As the sport of canyoneering grows, there are more people desiring to learn the skills required to safely descend canyons. Several large organizations are now offering classes of various forms to the public; some organizations are training organizations that offer certifications, while other commercial operations offer classes in addition to purely recreational guided tours. The latter is particularly popular in tourist destinations around the world, such as Costa Rica, Hawaii, the Philippines, and Utah. Most programs have multiple levels of skill-set classes. The lowest levels usually cover the basics such as rappelling, rope work, navigation, identification of gear and clothing, and rappel setups.

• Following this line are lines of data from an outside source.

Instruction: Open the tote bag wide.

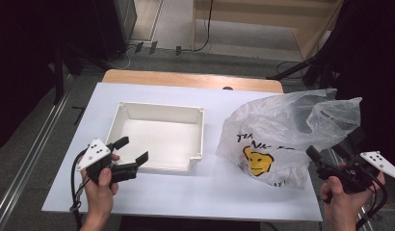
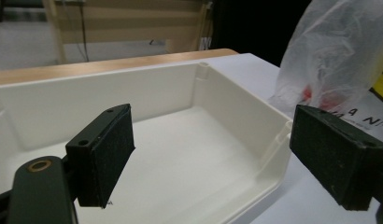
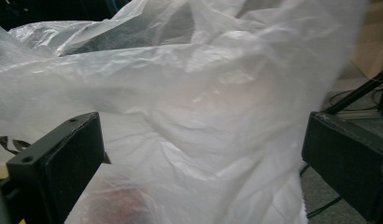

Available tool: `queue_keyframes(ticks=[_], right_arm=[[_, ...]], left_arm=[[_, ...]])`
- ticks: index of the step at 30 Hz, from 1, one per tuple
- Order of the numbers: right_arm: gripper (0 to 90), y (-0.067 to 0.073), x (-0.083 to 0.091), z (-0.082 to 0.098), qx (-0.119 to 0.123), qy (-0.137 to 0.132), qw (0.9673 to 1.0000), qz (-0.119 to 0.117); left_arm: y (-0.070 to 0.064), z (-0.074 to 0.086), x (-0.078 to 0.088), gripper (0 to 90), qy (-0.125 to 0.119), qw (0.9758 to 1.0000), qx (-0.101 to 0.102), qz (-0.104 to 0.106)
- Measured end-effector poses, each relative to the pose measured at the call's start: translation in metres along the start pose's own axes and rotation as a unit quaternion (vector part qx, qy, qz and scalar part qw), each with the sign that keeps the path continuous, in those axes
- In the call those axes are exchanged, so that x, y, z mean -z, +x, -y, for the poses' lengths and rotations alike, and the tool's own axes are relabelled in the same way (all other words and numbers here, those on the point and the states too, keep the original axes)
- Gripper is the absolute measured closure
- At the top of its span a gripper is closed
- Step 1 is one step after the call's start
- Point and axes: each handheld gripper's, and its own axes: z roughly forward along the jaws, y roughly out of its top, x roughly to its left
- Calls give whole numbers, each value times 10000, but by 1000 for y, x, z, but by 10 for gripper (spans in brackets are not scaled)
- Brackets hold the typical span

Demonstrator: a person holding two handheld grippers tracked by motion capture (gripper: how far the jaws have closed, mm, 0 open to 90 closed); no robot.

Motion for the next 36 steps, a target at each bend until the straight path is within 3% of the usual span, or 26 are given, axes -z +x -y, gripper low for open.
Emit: queue_keyframes(ticks=[4, 5, 6, 8, 9, 10, 11, 12, 13, 14, 19, 22, 24, 28, 32, 33, 36], right_arm=[[0, 6, -10, -8, 43, 33, 9995, -296], [130, 10, -14, -13, 127, 0, 9983, -567], [130, 10, -14, -13, 127, 0, 9983, -567], [293, 16, -17, -18, 234, -38, 9966, -790], [446, 23, -19, -20, 380, -39, 9951, -908], [446, 23, -19, -20, 380, -39, 9951, -908], [569, 30, -22, -20, 550, -55, 9939, -959], [569, 30, -22, -20, 550, -55, 9939, -959], [681, 33, -25, -18, 554, 3, 9922, -1118], [681, 33, -25, -18, 554, 3, 9922, -1118], [871, 36, -30, -12, 466, 40, 9911, -1247], [893, 36, -30, -10, 468, 43, 9907, -1279], [900, 36, -30, -7, 472, 41, 9899, -1333], [900, 36, -31, -5, 493, 74, 9892, -1375], [900, 34, -31, -4, 511, 66, 9893, -1362], [900, 32, -30, -4, 497, 59, 9897, -1340], [900, 28, -29, -4, 461, 63, 9901, -1323]], left_arm=[[-14, -12, -21, 142, 66, 9996, -141, 224], [-17, -15, -25, 142, 98, 9995, -177, 254], [-20, -18, -31, 142, 117, 9993, -198, 304], [-27, -23, -42, 142, 176, 9986, -257, 419], [-32, -26, -49, 142, 177, 9983, -260, 491], [-35, -27, -52, 142, 178, 9980, -273, 550], [-40, -29, -58, 142, 193, 9974, -299, 621], [-45, -30, -63, 142, 202, 9970, -333, 673], [-50, -31, -68, 142, 214, 9965, -369, 716], [-53, -32, -71, 142, 237, 9960, -412, 756], [-75, -43, -89, 142, 129, 9933, -534, 1018], [-81, -47, -93, 144, 61, 9928, -590, 1040], [-90, -51, -99, 144, -23, 9910, -631, 1184], [-97, -56, -105, 168, -68, 9906, -673, 1188], [-106, -57, -112, 486, -197, 9908, -637, 1176], [-109, -56, -114, 641, -191, 9905, -659, 1191], [-113, -51, -121, 807, -22, 9893, -712, 1270]])
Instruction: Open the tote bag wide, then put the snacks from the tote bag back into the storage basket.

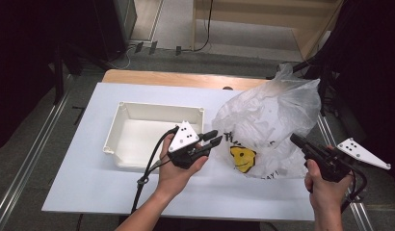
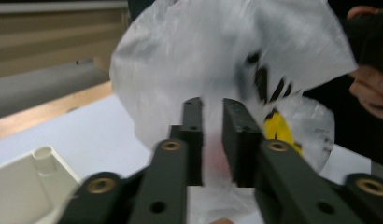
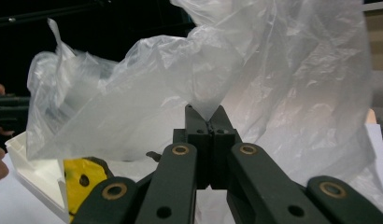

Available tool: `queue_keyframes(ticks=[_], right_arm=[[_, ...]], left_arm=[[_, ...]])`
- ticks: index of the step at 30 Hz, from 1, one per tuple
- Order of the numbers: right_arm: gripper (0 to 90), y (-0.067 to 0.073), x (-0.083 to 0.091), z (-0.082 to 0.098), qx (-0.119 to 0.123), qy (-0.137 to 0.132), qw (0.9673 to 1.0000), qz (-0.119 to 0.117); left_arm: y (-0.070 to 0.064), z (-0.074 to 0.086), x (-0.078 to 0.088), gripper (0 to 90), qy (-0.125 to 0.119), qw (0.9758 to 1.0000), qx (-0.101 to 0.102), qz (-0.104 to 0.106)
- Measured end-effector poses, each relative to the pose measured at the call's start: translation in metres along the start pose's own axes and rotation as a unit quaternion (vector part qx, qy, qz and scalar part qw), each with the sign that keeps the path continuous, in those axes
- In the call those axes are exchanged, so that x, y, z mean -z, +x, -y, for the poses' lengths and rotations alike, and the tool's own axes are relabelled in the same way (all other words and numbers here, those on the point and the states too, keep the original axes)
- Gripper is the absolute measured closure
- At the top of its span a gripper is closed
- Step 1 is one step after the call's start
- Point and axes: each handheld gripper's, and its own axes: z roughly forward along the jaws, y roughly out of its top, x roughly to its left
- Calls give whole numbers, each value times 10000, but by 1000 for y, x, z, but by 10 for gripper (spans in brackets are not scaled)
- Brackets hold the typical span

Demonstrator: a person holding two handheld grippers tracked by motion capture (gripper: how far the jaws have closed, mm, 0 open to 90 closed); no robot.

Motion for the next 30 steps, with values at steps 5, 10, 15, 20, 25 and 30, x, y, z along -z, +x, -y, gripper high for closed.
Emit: queue_keyframes(ticks=[5, 10, 15, 20, 25, 30], right_arm=[[900, -4, 1, 3, 19, 12, 10000, 68], [900, -7, 0, 7, -23, 75, 9999, 124], [900, -8, -6, 15, -9, 242, 9996, 135], [900, -7, -9, 19, 1, 321, 9994, 120], [900, -6, -12, 23, -9, 393, 9992, 96], [900, -3, -17, 28, 113, 536, 9985, 43]], left_arm=[[1, 12, -12, 900, 296, 9991, 240, 172], [-1, 23, -23, 900, 600, 9975, 298, 211], [-1, 32, -22, 801, 517, 9973, 444, 275], [-3, 21, -11, 417, 90, 9995, 273, 110], [-2, 2, -3, 176, -274, 9994, 198, 67], [-10, -14, -15, 135, -227, 9996, 180, -71]])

The higher levels cover more complex situations such as anchor building and strategies on how to descend various types of canyons. Other higher level and specialty classes typically cover rescue situations, wilderness first aid, and swift water canyons.

For professional canyoning guide training there are a number of organisations spread throughout the world. In Europe the CIC (Commission Internationale de Canyon) was one of the first organisations, (formerly CEC) for professionals to teach over multiple countries. ICO Pro (International Canyoning Organisation for Professionals), ICA (International Academy of Canyoning Association) and the ACA (American Canyoneering Association), CGI (Canyon Guides International) all offer training courses in multiple countries. There are also many certification systems governed by single countries, many which are based on the original CEC methodology.